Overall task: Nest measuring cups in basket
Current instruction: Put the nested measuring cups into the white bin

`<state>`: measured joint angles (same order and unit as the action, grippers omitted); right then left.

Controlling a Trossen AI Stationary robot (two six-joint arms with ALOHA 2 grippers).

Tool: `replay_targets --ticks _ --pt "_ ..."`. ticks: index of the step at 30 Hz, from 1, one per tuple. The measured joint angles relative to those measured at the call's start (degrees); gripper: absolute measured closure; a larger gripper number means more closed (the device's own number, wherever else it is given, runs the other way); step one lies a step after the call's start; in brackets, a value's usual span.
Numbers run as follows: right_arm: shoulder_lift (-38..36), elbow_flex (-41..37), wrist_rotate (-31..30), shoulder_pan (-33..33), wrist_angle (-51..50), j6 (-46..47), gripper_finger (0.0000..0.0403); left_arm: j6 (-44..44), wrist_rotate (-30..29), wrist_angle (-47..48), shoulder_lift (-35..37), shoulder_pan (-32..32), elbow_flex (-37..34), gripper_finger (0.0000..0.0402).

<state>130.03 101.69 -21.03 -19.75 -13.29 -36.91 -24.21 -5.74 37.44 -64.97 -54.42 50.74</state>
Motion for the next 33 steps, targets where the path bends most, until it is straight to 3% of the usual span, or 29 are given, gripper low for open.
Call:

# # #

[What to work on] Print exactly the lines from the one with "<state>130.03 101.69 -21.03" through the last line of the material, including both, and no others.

[Task response]
<state>130.03 101.69 -21.03 -19.75 -13.29 -36.91 -24.21 -5.74 37.44 -64.97 -54.42 50.74</state>
Motion for the next 33 steps, targets where the path bends most, until it is straight to 3% of the usual span, or 29 are given, gripper low for open.
Call:

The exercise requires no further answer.